民法の嫡出推定に関する改正の内容がわかってきたので書きます。

法制審議会の部会が検討している中間試案の内容です。

まず嫡出推定とは特定の婚姻関係にある男女の間に生まれた子供であると法的に推定することを言います。

つまり再婚している場合、前の夫との間にできた子供である可能性もあるし、現在の夫との間にできた子供である可能性もあるわけです。

子供の出生自体については婚姻していない男性との間にできた子供である可能性もあります。

それをどの男性との間に生まれた子供であるかを推定する民法の規定について今回改正の予定があるのです。
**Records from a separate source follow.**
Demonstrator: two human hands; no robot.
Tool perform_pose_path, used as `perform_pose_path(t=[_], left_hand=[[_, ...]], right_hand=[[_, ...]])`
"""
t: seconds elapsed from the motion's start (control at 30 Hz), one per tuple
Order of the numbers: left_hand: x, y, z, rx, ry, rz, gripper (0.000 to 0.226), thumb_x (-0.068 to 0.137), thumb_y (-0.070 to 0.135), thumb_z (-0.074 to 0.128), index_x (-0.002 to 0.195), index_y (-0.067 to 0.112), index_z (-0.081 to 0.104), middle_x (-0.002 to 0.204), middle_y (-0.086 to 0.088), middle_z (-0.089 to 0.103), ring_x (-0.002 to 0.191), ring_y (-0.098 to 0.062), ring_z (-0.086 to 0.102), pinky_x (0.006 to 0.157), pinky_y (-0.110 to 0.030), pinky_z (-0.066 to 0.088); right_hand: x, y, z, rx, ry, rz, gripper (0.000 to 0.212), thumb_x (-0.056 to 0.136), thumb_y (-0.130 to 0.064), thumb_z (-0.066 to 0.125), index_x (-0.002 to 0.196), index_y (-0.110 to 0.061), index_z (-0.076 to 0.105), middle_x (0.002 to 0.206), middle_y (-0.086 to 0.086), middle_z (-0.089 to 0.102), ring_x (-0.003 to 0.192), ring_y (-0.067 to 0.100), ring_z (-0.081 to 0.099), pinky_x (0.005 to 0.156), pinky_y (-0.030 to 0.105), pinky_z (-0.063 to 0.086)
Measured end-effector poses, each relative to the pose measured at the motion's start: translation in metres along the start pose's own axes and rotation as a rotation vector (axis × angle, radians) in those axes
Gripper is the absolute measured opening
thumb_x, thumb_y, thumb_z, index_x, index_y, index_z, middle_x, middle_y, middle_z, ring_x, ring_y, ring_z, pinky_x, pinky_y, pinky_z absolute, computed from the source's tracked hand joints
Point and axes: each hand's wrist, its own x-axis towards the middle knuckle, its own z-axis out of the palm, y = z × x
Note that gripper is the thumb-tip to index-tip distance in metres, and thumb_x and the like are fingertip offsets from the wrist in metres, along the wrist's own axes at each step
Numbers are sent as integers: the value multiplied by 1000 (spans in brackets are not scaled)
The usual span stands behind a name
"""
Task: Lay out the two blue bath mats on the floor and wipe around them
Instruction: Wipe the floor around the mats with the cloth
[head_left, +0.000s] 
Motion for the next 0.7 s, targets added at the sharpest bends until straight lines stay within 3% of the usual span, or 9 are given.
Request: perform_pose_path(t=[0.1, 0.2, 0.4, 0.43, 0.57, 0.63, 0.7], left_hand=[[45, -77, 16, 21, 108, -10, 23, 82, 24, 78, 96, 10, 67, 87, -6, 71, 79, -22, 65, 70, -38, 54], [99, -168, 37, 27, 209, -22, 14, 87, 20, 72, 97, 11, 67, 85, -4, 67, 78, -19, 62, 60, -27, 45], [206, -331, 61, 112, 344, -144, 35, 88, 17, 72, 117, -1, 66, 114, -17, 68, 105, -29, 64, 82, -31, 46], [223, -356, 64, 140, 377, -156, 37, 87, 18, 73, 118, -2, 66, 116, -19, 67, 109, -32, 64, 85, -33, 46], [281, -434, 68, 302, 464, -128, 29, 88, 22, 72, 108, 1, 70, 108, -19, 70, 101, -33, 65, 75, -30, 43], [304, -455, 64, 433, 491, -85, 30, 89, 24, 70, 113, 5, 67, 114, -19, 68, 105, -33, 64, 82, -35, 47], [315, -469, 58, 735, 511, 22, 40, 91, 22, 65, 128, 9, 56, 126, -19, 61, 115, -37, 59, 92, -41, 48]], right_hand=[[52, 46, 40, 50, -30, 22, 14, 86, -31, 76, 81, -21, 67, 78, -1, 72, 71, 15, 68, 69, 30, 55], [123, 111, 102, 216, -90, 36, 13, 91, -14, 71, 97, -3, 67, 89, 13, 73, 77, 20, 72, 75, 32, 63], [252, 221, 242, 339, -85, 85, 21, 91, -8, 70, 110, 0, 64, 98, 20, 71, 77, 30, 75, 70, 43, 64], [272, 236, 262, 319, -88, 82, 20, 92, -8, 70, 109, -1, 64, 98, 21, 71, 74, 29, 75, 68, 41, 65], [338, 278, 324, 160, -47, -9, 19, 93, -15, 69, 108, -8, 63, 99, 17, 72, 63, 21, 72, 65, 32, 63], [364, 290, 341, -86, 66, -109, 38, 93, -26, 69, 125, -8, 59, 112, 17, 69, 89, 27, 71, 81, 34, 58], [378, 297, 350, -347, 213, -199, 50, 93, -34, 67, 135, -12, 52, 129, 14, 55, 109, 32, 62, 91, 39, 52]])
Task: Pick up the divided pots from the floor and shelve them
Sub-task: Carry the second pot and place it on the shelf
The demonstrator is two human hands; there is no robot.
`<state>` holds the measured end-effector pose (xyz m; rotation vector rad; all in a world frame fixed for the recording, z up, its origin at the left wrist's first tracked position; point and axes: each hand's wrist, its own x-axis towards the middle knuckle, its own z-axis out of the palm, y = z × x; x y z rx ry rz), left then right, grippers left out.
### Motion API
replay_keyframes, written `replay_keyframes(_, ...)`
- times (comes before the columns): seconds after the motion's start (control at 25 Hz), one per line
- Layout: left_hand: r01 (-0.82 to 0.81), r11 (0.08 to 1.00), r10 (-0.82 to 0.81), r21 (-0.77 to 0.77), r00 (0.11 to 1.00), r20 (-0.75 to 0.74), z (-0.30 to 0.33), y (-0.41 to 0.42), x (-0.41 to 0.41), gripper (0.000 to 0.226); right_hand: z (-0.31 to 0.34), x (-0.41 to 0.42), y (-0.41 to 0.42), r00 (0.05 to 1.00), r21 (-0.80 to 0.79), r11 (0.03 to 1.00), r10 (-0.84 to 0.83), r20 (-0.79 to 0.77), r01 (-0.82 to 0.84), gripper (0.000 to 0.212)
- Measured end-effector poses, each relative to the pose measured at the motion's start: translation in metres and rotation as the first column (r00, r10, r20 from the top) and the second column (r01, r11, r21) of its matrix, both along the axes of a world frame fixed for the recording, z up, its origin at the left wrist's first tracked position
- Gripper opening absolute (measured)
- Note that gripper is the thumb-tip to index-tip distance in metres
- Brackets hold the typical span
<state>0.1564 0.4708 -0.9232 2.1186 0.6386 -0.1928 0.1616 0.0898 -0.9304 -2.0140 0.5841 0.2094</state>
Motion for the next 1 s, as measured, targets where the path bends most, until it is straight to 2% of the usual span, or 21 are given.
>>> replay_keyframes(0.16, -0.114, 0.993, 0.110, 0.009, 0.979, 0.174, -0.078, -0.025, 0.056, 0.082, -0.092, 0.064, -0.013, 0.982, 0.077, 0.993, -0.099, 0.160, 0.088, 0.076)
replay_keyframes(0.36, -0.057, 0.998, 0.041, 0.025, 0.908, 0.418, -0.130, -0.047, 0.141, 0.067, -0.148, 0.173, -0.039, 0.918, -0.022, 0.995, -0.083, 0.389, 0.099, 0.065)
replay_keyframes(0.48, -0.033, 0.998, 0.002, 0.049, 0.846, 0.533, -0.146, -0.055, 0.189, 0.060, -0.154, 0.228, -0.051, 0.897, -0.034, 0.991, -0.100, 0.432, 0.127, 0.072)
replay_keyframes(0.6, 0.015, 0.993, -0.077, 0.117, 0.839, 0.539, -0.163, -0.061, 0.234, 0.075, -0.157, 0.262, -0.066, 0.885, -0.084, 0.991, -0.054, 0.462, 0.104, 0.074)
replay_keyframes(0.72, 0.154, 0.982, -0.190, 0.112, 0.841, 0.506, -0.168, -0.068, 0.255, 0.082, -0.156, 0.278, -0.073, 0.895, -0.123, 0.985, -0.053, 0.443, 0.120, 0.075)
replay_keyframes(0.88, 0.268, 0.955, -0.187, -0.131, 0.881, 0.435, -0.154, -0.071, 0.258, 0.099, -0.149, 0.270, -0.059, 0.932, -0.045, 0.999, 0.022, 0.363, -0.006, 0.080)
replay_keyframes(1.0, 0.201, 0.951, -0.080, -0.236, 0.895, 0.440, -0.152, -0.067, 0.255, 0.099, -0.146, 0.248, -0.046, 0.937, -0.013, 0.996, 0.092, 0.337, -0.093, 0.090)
ちなみに婚姻関係にない男女の間に生まれた子供は非嫡出子と言います。

婚姻していても、婚姻していなくても、男女の間に生まれたのではない子供というのはいませんので非嫡出子というのは親がいないという意味ではありません。

日本の嫡出推定の規定は主に婚姻関係にある夫(父)との間で問題になります。

子供にとっては父親が誰かという問題です。

なぜなら妻(母)と子との関係は分娩という事実によって隠しようがないからです。

また、婚姻関係にない男性との間にできた子供は非嫡出子とされているからです。

これまでの民法では

・(現行法)婚姻の日から200日以内に生まれた子供は夫の子とは推定はされていませんでした。

(改正試案)これが改正試案では夫の子供と推定されるようになります。

この規定は離婚していない男女間でも適用がある規定です。

・(現行法)婚姻中又は離婚の日から300日以内に生まれた子は元夫の子と推定されていました。

(改正試案)これが現在の夫の子と推定されるようになります。

あくまで法律上の推定ですので実際の血縁関係を証明するものではありません。

法的にも「推定」は反証を挙げることで覆せるのであって、「みなす」のように法律の効果によって事実を確定してしまうわけではありません。

再婚禁止期間と異なり必ずしも科学的に改正後の内容の方が正しくなるということではなく、多くの男女間では改正試案の方が事実関係に近い場合が多いであろうという内容にとどまると言えます。